Assignment:
Restate all the data word for word and omit the pictures.
-------- Extracted information
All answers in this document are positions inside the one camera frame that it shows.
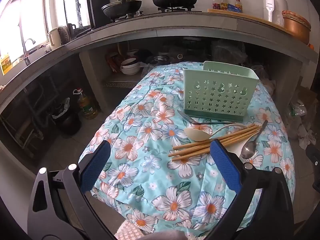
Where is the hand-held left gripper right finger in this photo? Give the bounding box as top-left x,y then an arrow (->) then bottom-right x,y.
207,139 -> 295,240

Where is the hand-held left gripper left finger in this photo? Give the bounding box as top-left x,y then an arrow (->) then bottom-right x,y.
27,140 -> 120,240

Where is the metal spoon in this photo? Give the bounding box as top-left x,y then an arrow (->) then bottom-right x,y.
177,110 -> 234,126
240,119 -> 268,159

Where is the pile of wooden chopsticks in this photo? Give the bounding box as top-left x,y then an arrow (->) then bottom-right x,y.
168,123 -> 262,162

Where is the light green utensil holder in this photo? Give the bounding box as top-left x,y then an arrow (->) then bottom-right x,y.
182,61 -> 260,122

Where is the black bucket with bag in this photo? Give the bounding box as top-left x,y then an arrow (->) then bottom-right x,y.
52,97 -> 82,136

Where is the cooking oil bottle red cap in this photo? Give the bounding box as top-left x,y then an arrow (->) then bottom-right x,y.
73,88 -> 100,120

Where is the floral light blue blanket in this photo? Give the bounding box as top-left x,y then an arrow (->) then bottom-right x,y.
79,61 -> 297,239

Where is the pink checked cloth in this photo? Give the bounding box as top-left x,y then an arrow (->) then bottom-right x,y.
115,224 -> 141,240

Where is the white plastic bag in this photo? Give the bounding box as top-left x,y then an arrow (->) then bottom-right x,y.
297,125 -> 316,149

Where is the clear plastic bag green print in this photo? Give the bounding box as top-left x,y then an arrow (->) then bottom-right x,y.
289,99 -> 308,117

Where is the red printed packet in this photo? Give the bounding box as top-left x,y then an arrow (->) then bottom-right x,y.
106,52 -> 123,73

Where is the cardboard box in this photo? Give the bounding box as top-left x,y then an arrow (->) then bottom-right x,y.
295,86 -> 312,105

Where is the stainless steel bowl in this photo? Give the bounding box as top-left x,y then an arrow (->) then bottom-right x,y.
149,54 -> 171,65

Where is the white jug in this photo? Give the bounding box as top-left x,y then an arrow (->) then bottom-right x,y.
47,27 -> 62,52

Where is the dark ribbed jar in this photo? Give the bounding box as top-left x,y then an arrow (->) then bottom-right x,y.
57,25 -> 71,46

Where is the yellow label packet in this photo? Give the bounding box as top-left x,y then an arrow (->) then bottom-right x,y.
0,53 -> 13,76

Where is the metal faucet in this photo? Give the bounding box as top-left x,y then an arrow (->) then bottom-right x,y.
22,38 -> 36,67

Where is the wooden cutting board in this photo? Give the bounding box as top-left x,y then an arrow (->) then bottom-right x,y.
207,8 -> 295,36

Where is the copper pot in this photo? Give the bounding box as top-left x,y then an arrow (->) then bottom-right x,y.
282,17 -> 312,45

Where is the concrete kitchen counter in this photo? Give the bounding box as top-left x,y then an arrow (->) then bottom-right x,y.
0,11 -> 318,115

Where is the black wok with lid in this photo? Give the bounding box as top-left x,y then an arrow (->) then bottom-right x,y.
101,0 -> 142,22

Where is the black microwave oven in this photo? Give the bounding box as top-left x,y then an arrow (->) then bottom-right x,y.
63,0 -> 110,34

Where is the gas stove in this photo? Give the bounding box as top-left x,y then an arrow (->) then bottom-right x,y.
110,4 -> 203,22

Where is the woven bamboo lid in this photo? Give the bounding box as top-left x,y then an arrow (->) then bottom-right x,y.
282,10 -> 312,29

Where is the white air fryer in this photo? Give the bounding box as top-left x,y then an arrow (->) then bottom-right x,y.
262,0 -> 288,27

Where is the window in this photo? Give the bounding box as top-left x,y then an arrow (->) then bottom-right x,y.
0,0 -> 54,55

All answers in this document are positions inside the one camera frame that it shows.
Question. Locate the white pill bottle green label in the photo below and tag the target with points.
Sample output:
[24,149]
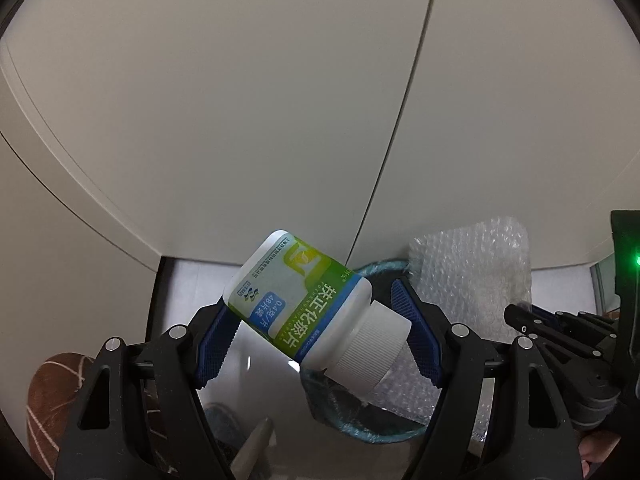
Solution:
[300,300]

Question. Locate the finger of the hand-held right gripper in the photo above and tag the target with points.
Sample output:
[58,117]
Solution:
[545,327]

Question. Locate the trash bin with dark bag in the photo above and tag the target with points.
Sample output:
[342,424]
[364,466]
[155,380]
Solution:
[350,422]

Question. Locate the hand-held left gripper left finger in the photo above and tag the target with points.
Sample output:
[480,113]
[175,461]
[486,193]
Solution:
[215,347]

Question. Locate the person's right hand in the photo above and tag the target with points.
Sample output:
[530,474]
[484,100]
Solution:
[597,452]

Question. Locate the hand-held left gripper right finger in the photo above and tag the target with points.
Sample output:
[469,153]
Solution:
[415,330]

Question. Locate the clear bubble wrap sheet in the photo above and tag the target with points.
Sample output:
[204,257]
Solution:
[465,280]

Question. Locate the brown slipper with white lines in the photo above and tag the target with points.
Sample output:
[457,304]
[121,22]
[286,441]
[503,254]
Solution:
[55,400]

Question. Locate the blue-grey fuzzy slipper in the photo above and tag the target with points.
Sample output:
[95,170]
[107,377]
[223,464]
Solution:
[220,420]

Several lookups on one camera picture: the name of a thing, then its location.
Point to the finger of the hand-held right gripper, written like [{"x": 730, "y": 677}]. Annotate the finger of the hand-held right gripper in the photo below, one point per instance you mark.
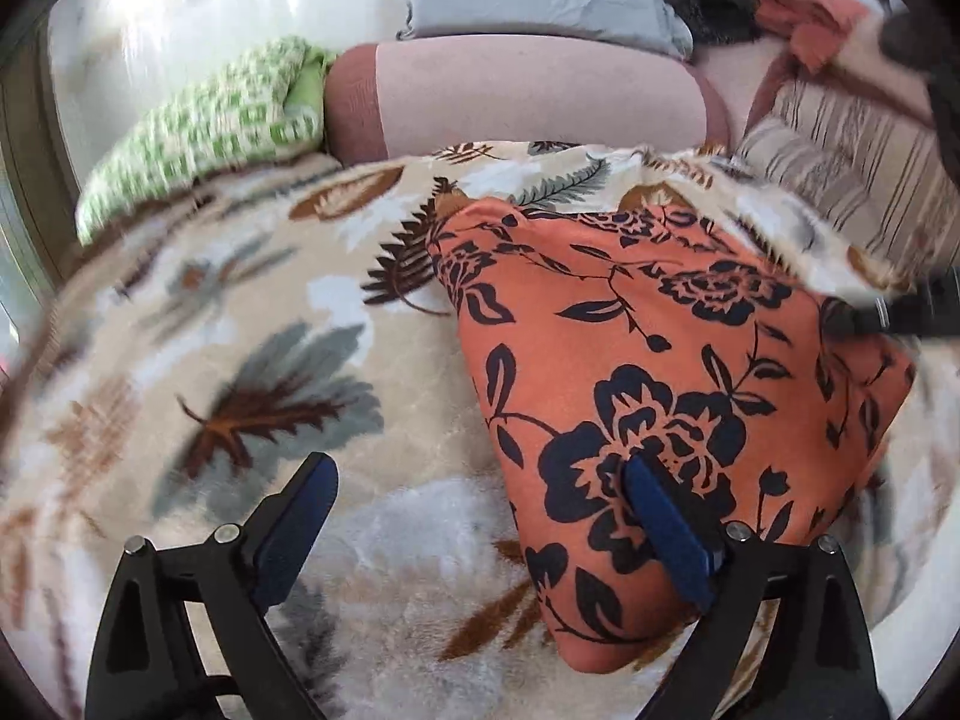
----------------
Result below:
All answers in this document are positions inside the one camera frame that it shows.
Where is the hand-held left gripper right finger in this photo? Give the bounding box as top-left x,y then an arrow (->) then bottom-right x,y.
207,139 -> 295,240

Where is the hand-held left gripper left finger in this photo? Give the bounding box as top-left x,y then an arrow (->) then bottom-right x,y.
27,140 -> 120,240

Where is the metal spoon in this photo? Give the bounding box as top-left x,y then an arrow (->) then bottom-right x,y.
177,110 -> 234,126
240,119 -> 268,159

Where is the pile of wooden chopsticks in this photo? Give the bounding box as top-left x,y then an arrow (->) then bottom-right x,y.
168,123 -> 262,162

Where is the light green utensil holder in this photo? Give the bounding box as top-left x,y then an arrow (->) then bottom-right x,y.
182,61 -> 260,122

Where is the black bucket with bag in this photo? Give the bounding box as top-left x,y then an arrow (->) then bottom-right x,y.
52,97 -> 82,136

Where is the cooking oil bottle red cap in this photo? Give the bounding box as top-left x,y then an arrow (->) then bottom-right x,y.
73,88 -> 100,120

Where is the floral light blue blanket in this photo? Give the bounding box as top-left x,y then an arrow (->) then bottom-right x,y.
79,61 -> 297,239

Where is the pink checked cloth in this photo? Give the bounding box as top-left x,y then an arrow (->) then bottom-right x,y.
115,224 -> 141,240

Where is the white plastic bag in this photo? Give the bounding box as top-left x,y then an arrow (->) then bottom-right x,y.
297,125 -> 316,149

Where is the clear plastic bag green print in this photo? Give the bounding box as top-left x,y then an arrow (->) then bottom-right x,y.
289,99 -> 308,117

Where is the red printed packet in this photo? Give the bounding box as top-left x,y then an arrow (->) then bottom-right x,y.
106,52 -> 123,73

Where is the cardboard box in this photo? Give the bounding box as top-left x,y then an arrow (->) then bottom-right x,y.
295,86 -> 312,105

Where is the stainless steel bowl in this photo? Give the bounding box as top-left x,y then an arrow (->) then bottom-right x,y.
149,54 -> 171,65

Where is the white jug in this photo? Give the bounding box as top-left x,y then an arrow (->) then bottom-right x,y.
47,27 -> 62,52

Where is the dark ribbed jar in this photo? Give the bounding box as top-left x,y then an arrow (->) then bottom-right x,y.
57,25 -> 71,46

Where is the yellow label packet in this photo? Give the bounding box as top-left x,y then an arrow (->) then bottom-right x,y.
0,53 -> 13,76

Where is the metal faucet in this photo? Give the bounding box as top-left x,y then an arrow (->) then bottom-right x,y.
22,38 -> 36,67

Where is the wooden cutting board in this photo? Give the bounding box as top-left x,y then an arrow (->) then bottom-right x,y.
207,8 -> 295,36

Where is the copper pot in this photo? Give the bounding box as top-left x,y then an arrow (->) then bottom-right x,y.
282,17 -> 312,45

Where is the concrete kitchen counter in this photo? Give the bounding box as top-left x,y then an arrow (->) then bottom-right x,y.
0,11 -> 318,115

Where is the black wok with lid in this photo? Give the bounding box as top-left x,y then an arrow (->) then bottom-right x,y.
101,0 -> 142,22

Where is the black microwave oven in this photo? Give the bounding box as top-left x,y then an arrow (->) then bottom-right x,y.
63,0 -> 110,34

Where is the gas stove in this photo? Give the bounding box as top-left x,y then an arrow (->) then bottom-right x,y.
110,4 -> 203,22

Where is the woven bamboo lid in this photo? Give the bounding box as top-left x,y then an arrow (->) then bottom-right x,y.
282,10 -> 312,29

Where is the white air fryer in this photo? Give the bounding box as top-left x,y then an arrow (->) then bottom-right x,y.
262,0 -> 288,27

Where is the window in this photo? Give the bounding box as top-left x,y then an arrow (->) then bottom-right x,y.
0,0 -> 54,55

All answers in this document are positions inside the one camera frame that it shows.
Question. Locate the white pill bottle green label in the photo below and tag the target with points.
Sample output:
[24,149]
Solution:
[300,300]

Question. Locate the finger of the hand-held right gripper in the photo above and tag the target with points.
Sample output:
[58,117]
Solution:
[545,327]

Question. Locate the trash bin with dark bag in the photo above and tag the target with points.
Sample output:
[342,424]
[364,466]
[155,380]
Solution:
[350,422]

Question. Locate the hand-held left gripper left finger in the photo above and tag the target with points.
Sample output:
[480,113]
[175,461]
[486,193]
Solution:
[215,347]

Question. Locate the person's right hand in the photo above and tag the target with points.
Sample output:
[530,474]
[484,100]
Solution:
[597,452]

Question. Locate the hand-held left gripper right finger in the photo above and tag the target with points.
Sample output:
[469,153]
Solution:
[415,330]

Question. Locate the clear bubble wrap sheet in the photo above and tag the target with points.
Sample output:
[204,257]
Solution:
[465,280]

Question. Locate the brown slipper with white lines in the photo above and tag the target with points.
Sample output:
[457,304]
[121,22]
[286,441]
[503,254]
Solution:
[55,400]

Question. Locate the blue-grey fuzzy slipper in the photo above and tag the target with points.
Sample output:
[95,170]
[107,377]
[223,464]
Solution:
[220,420]

Several lookups on one camera picture: the name of a thing, then its location.
Point to the finger of the hand-held right gripper, written like [{"x": 730, "y": 677}]. Annotate the finger of the hand-held right gripper in the photo below, one point per instance you mark.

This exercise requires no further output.